Avery clicked on the folder. The first message in the box was from Justice Wynn to himself. It was the subject line that caught her attention. Ani Is in the River.
Perplexed because Ani was neither a case name nor an employee, she opened the message, only to confront more confusion. Dumas Find Ani. WHTW5730.
Dumas. Wynn had told her that he was the only French writer with any sense of adventure. Like breaking into your boss’s office and into his computer files. Yet, except for a strange message and the code of numbers and letters, the email was empty. No direction or clear indication that this wasn’t a moment of confusion for an increasing
ly ill man.
She closed the email and scanned the contents of the folder.
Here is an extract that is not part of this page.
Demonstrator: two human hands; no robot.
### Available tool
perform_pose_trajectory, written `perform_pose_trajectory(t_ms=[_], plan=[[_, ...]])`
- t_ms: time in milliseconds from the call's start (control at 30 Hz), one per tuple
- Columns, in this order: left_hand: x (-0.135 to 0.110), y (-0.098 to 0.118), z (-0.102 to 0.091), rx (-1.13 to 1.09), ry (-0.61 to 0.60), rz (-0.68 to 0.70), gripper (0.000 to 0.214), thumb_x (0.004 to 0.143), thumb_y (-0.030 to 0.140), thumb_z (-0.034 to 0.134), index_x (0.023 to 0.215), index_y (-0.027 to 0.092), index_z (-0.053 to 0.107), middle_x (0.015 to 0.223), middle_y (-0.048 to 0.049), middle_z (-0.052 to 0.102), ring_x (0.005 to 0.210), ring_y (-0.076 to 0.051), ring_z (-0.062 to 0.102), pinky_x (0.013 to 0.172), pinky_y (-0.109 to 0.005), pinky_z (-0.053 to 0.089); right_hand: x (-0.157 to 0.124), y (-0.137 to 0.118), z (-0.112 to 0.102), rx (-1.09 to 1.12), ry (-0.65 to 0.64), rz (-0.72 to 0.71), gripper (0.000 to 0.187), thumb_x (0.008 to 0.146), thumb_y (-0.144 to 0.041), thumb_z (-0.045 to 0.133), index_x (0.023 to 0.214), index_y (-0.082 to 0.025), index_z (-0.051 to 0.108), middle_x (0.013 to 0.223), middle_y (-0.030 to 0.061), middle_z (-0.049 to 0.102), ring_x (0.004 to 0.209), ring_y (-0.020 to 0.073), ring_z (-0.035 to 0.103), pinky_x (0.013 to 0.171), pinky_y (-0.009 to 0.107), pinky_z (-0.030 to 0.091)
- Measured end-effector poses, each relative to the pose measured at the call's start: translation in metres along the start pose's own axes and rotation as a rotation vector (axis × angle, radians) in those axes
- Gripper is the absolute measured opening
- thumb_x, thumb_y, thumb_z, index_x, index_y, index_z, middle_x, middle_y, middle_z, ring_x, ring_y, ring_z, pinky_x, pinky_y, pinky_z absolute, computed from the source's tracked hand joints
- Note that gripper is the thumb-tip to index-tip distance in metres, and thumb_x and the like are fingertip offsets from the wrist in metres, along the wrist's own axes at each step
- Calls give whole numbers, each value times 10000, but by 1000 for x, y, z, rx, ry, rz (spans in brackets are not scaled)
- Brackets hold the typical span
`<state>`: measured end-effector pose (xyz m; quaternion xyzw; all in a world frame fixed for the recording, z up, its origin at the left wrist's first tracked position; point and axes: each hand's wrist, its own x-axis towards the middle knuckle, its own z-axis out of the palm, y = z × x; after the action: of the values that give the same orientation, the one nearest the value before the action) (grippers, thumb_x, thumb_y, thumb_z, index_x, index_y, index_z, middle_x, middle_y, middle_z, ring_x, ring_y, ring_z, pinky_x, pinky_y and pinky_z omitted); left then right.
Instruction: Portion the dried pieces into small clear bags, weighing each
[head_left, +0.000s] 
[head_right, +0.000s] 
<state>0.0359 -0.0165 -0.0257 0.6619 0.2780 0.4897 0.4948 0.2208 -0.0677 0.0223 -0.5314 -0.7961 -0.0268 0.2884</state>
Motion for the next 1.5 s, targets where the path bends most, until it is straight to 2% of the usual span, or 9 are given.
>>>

Several messages had been sent to different phone numbers, each ending with @comcel.co.in. These were SMS texts transmitted via email to India. Nearly twenty in all. Each message was short and on different days and times that spanned nearly a year. The message for each was the same: In the square.
Interspersed, Avery found additional items that were equally opaque, including a link to a YouTube video. She clicked on the link. The notoriously slow connection spun its warning circle as the browser searched for the video. Eventually, the site announced that the video was no longer available. Frowning, she printed the page and quickly scrolled through the remaining messages. More broken links and terse messages filled the folder. Realizing she might not be allowed to log on to his computer again, she scanned the messages once more, committing the contents to memory.
Frustrated, Avery shoved away from the desk and spun the chair toward the windows. Who was Ani and what did Dumas mean? Who or what was in the square? Avery reached for the drawer handle, wondering if perhaps she’d overlooked something, but her phone’s vibration caught her attention.
While she answered, she decided to print the folder contents, just in case. Her memory was excellent, but not infallible. “This is Avery Keene.”
“Ms. Keene, this is Dr. Michael Toca, Justice Wynn’s neurologist. I understand you are the woman in charge right now.”
Warily, she replied, “How can I help you?”
“I’ve got a bit of a situation on my hands, Ms. Keene. I need you to come to Bethesda Naval Hospital immediately.”
Avery asked quietly, “Has Justice Wynn’s condition changed?”
“No, Ms. Keene, but his condition isn’t the issue.” With a sigh, Dr. Toca explained, “His wife and son are. Please get down here as soon as possible before I have a new patient.”
“I’m in DC, but I’ll be there as quickly as possible.”